Pesquisa relaciona criminalidade com falta de infraestrutura
Duas professoras de direito da Faculdade Doctum, a mestre em ciências jurídico-comunitárias Ássima Casella e a advogada criminalista e mestre em ciências sociais Letícia Delgado, estão desenvolvendo um estudo para comprovar a relação entre a ausência de infraestrutura adequada, dentro de um programa habitacional, com a criminalidade crescente. O levantamento é feito a partir dos casos de violência que ocorrem dentro do condomínio Parque das Águas, do programa Minha Casa, Minha Vida. Lançada em julho de 2012, a área no Bairro Monte Castelo, Zona Norte, abriga 565 casas, cujas famílias, de baixa renda, foram selecionadas a partir de sorteio. Formada por homens e mulheres oriundos de diversos bairros da cidade, o Parque das Águas é palco de violência desde a entrega das chaves. Ocorrências policiais são registradas com frequência no condomínio, e, conforme o banco de dados da Tribuna, 14 homicídios já ocorreram no local, sendo que em cinco as vítimas eram menores de idade. Todos os casos estão relacionados a rixas entre grupos rivais e conflitos familiares.
O objetivo das pesquisadoras é dar voz aos moradores e compreender a percepção deles diante dos problemas enfrentados no condomínio, tanto pela ausência de infraestrutura adequada como pela criminalidade. “Esta relação não é uma característica exclusiva de Juiz de Fora. Durante nossa pesquisa, nos deparamos com uma urbanista, de São Paulo, que relata problemas semelhantes ao enfrentado em nossa cidade, guardadas as devidas proporções. Estas famílias recebem a moradia – que é o sonho delas -, mas os direitos sociais não vêm na mesma proporção. Uma das questões que chegamos a conclusão foi justamente esta, que a violência pode vir desta ausência”, disse Ássima.
Estudo teórico
Segundo Letícia, a relação entre ausência de infraestrutura adequada com violência foi identificada de forma teórica. O conceito, conforme ela, parte da ideia de que a cidade é o espaço de desenvolvimento da cidadania. “Você se apropria da cidade, através dos instrumentos que ela oferece, como educação, saúde e transporte.
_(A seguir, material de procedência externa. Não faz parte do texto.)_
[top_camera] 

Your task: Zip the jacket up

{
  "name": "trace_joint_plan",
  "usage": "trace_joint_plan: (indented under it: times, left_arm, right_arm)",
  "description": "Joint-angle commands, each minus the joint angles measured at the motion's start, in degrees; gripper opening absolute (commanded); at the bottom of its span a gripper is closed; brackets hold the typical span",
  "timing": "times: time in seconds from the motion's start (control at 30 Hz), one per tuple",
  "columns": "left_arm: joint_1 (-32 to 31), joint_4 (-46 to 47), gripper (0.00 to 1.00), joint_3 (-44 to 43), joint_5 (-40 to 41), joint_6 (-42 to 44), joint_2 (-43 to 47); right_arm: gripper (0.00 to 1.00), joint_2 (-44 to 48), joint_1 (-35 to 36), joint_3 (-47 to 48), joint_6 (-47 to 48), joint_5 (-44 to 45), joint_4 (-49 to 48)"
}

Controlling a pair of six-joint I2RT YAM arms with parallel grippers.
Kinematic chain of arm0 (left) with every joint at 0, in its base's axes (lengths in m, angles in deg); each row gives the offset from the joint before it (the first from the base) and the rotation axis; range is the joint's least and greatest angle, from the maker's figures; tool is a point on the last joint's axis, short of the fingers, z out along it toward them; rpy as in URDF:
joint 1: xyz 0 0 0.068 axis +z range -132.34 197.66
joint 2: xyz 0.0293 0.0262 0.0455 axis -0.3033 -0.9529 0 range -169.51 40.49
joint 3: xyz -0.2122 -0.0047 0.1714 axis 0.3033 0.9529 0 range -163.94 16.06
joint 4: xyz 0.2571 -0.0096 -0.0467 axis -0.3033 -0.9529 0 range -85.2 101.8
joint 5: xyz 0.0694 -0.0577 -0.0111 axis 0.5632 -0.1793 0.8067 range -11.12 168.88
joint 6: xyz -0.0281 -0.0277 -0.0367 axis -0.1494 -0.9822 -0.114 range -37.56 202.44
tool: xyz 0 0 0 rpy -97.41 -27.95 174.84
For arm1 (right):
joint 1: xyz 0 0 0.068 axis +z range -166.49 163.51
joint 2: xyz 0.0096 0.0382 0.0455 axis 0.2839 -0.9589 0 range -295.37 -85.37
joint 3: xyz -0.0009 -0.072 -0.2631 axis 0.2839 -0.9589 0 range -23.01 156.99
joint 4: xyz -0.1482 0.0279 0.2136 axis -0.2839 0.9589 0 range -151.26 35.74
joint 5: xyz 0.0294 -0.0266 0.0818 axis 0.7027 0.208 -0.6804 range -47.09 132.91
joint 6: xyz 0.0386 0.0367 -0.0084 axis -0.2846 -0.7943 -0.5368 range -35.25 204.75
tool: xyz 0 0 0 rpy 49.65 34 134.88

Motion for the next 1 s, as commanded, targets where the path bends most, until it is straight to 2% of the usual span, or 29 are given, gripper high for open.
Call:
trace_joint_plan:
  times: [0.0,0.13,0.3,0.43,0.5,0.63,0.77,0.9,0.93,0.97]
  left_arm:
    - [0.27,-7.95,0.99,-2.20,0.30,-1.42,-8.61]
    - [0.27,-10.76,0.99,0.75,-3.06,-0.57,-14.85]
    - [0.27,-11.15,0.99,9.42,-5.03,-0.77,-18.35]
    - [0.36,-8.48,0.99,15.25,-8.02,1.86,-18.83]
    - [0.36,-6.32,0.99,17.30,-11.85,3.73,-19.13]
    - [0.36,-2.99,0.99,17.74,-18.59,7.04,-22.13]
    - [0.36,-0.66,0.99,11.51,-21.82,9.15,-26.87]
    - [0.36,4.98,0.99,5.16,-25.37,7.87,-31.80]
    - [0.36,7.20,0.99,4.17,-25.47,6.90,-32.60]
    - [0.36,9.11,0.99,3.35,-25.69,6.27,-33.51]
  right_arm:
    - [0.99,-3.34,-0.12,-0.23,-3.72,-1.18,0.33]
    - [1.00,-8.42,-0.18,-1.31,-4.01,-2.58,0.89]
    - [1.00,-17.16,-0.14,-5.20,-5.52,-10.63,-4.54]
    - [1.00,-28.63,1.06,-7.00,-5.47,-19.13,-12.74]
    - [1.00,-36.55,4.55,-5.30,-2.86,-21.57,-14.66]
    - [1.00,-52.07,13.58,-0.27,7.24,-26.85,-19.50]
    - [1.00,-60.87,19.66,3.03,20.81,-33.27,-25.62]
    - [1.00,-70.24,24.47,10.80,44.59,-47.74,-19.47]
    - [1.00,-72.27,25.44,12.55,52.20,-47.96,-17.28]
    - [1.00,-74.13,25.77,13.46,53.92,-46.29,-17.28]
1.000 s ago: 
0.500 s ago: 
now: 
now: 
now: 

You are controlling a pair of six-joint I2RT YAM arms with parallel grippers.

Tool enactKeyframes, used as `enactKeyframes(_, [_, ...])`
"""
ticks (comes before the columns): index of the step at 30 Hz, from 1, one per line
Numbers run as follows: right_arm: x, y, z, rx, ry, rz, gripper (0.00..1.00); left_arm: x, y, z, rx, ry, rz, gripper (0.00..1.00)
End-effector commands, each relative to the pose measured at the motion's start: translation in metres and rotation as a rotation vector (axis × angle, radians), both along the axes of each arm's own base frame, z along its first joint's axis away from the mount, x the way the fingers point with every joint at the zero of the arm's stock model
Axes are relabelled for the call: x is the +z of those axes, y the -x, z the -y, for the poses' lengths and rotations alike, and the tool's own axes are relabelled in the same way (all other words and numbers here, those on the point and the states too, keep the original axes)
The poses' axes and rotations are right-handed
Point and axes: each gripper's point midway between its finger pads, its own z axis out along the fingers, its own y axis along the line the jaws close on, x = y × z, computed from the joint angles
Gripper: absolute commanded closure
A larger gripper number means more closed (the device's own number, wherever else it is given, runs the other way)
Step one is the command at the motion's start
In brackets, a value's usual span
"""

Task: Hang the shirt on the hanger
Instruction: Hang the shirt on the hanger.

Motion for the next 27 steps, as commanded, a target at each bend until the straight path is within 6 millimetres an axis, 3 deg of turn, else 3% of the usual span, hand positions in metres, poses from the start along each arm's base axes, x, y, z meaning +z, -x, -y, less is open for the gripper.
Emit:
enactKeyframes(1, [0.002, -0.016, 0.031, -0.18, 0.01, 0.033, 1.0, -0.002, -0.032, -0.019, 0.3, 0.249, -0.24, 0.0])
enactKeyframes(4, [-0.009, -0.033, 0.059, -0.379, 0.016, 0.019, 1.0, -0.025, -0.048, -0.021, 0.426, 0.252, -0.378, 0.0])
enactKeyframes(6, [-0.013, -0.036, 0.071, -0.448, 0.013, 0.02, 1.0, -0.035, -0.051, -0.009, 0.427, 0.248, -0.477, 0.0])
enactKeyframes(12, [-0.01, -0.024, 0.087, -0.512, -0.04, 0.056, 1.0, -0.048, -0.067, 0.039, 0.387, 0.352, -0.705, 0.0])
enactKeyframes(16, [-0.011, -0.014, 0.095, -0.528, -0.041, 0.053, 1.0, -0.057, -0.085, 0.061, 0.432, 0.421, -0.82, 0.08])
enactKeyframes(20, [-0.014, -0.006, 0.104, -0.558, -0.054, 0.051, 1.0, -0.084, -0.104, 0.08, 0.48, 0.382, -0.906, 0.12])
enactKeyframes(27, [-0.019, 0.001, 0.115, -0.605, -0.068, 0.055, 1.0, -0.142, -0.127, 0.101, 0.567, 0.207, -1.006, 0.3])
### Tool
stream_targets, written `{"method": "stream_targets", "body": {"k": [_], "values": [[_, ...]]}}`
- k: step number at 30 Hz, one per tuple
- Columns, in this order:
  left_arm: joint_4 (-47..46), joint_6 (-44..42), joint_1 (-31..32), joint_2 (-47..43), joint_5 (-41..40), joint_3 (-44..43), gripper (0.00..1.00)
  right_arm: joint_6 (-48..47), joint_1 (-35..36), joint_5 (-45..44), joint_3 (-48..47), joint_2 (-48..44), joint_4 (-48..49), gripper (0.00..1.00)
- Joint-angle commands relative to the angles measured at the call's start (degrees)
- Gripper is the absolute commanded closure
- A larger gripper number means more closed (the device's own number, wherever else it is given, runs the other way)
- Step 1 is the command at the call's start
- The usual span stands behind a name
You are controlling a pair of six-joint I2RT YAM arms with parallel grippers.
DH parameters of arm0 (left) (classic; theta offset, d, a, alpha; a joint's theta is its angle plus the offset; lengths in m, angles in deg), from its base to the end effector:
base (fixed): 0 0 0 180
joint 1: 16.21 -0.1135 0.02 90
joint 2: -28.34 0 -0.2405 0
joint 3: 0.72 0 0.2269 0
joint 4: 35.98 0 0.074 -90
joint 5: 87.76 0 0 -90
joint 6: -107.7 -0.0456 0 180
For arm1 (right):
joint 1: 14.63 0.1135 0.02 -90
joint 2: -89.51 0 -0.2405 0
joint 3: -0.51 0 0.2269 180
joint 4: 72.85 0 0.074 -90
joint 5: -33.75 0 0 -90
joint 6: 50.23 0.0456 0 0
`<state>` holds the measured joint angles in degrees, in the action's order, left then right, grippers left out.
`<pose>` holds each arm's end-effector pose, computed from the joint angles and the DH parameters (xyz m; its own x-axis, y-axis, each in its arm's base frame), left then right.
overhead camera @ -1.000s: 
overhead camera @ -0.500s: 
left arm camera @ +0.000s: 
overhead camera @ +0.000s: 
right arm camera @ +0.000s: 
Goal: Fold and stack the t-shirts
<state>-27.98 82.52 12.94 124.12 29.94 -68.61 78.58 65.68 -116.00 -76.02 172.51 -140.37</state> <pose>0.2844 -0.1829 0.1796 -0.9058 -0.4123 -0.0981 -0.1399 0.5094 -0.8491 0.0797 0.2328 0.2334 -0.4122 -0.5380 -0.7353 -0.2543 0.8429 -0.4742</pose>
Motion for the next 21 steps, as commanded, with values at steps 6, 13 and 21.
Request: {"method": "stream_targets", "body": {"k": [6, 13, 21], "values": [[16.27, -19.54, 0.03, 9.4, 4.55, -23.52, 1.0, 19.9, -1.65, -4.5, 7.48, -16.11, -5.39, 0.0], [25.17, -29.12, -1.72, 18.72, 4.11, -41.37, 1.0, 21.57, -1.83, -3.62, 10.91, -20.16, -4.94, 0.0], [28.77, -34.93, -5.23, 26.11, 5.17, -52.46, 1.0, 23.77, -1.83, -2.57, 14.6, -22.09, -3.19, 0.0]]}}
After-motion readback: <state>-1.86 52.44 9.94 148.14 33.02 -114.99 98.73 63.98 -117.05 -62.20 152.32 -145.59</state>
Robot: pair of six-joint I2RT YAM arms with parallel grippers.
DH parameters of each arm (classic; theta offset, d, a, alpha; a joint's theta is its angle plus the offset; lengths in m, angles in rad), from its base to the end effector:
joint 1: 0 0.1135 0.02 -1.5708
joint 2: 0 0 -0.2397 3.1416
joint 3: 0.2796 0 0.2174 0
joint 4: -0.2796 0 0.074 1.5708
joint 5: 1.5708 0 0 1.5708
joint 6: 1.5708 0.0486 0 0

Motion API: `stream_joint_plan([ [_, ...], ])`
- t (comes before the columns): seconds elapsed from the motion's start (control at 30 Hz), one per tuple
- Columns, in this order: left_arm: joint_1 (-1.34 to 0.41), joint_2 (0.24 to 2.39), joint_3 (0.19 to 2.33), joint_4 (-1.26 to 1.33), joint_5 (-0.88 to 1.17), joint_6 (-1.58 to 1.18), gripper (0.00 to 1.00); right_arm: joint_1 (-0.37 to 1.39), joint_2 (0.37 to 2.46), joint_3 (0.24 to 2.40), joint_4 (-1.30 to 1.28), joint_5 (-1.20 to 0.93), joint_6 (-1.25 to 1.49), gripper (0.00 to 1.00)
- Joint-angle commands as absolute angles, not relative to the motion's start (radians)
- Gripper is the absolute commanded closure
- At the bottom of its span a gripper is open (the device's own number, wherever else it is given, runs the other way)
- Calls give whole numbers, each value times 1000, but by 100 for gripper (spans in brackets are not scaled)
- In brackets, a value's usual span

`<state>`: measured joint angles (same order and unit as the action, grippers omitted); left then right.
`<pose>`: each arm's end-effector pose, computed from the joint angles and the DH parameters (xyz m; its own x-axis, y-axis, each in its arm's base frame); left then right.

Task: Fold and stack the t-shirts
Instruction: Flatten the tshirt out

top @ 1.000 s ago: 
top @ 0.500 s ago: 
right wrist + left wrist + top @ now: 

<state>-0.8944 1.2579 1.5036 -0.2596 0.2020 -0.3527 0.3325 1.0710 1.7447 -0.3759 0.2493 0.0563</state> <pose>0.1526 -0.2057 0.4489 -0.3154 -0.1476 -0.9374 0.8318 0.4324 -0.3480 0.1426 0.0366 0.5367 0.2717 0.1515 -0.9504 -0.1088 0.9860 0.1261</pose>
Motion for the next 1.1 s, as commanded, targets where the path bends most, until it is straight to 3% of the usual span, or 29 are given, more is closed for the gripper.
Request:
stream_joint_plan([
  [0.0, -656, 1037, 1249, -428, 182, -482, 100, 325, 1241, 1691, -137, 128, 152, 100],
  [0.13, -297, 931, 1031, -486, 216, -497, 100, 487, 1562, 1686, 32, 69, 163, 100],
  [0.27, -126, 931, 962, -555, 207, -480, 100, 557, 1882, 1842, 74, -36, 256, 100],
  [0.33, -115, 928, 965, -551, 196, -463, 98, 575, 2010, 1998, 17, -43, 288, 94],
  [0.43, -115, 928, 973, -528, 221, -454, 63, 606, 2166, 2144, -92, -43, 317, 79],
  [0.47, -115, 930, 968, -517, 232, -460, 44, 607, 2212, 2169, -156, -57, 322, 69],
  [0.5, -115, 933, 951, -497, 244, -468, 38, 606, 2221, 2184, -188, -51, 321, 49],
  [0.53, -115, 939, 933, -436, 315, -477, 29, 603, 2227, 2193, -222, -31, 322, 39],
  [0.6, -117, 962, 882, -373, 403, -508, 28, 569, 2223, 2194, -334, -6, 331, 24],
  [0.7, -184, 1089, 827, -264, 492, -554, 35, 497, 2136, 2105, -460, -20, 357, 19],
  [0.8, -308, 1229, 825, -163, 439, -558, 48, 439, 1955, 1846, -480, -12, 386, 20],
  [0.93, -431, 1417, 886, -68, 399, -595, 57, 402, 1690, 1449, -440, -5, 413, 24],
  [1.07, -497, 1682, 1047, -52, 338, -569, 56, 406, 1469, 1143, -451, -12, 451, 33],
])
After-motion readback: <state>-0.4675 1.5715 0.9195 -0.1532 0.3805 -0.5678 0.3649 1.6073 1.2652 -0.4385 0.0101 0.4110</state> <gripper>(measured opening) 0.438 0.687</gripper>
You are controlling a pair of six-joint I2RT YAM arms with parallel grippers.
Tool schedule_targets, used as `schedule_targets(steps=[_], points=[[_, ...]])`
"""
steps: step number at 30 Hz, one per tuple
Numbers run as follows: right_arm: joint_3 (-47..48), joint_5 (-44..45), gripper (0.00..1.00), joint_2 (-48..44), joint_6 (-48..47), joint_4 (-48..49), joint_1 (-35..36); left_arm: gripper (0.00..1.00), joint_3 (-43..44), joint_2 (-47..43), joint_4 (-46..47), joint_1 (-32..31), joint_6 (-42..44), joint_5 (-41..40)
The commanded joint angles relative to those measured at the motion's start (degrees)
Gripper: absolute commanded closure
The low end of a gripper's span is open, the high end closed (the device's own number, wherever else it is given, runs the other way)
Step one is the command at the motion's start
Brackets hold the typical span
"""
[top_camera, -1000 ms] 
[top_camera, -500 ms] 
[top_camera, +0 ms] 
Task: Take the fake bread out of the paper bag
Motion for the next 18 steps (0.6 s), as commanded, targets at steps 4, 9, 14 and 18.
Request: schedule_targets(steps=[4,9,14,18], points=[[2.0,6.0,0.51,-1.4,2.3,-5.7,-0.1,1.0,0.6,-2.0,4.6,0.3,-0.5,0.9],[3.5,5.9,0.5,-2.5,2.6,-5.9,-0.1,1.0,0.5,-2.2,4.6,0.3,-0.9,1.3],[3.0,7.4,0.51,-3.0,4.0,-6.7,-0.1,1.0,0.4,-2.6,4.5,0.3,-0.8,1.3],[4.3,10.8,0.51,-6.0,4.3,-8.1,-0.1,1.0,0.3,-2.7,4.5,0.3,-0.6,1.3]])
Mas quando a pessoa não se sente capaz de acessar esses bens, ela a faz por meio da violência, que pode ser uma forma de a comunidade se apropriar do espaço público”, disse a pesquisadora, reforçando que esta é uma hipótese a ser comprovada no trabalho de campo, que terá início este ano. “O Parque das Águas é apenas um exemplo, pois esta situação se repete na maioria dos empreendimentos do Minha Casa, Minha Vida, construídos em áreas periféricas, com valor baixo da terra e sem infraestrutura.”
Violência silencia moradores de bem
Outro objetivo do estudo é jogar luzes a boas iniciativas que podem vir a existir dentro do condomínio, pois ambas as pesquisadoras partem do pressuposto que os crimes, embora sejam os relatos mais evidentes, sejam praticados por uma minoria que silencia os demais. A advogada criminalista e mestre em ciências sociais Letícia Delgado estima que muitos moradores, que não compactuam com o que acontece, tenham receio de se expor. “Muitos, inclusive, abandonam a moradia e vão morar em outro lugar. Estas são pessoas que, por muito tempo, tentaram conviver com a ausência do Poder Público em troca do sonho da casa própria, mas acabaram desistindo.” MPF Além da violência, há graves problemas estruturais. Nos últimos anos, a Tribuna relatou casos como destelhamentos, escorregamentos de talude e infiltrações nas moradias. Uma ação civil pública, de 2015, proposta pelo Ministério Público Federal (MPF), investiga estes casos e tenta apontar as devidas responsabilidades. Esta situação foi, inclusive, uma das razões apontadas pelas estudiosas para iniciar o projeto. Letícia reforça que o objetivo não é denunciar o Parque das Águas e nem as políticas públicas habitacionais. “Nossa intenção é perceber como estas pessoas sentem este descaso.”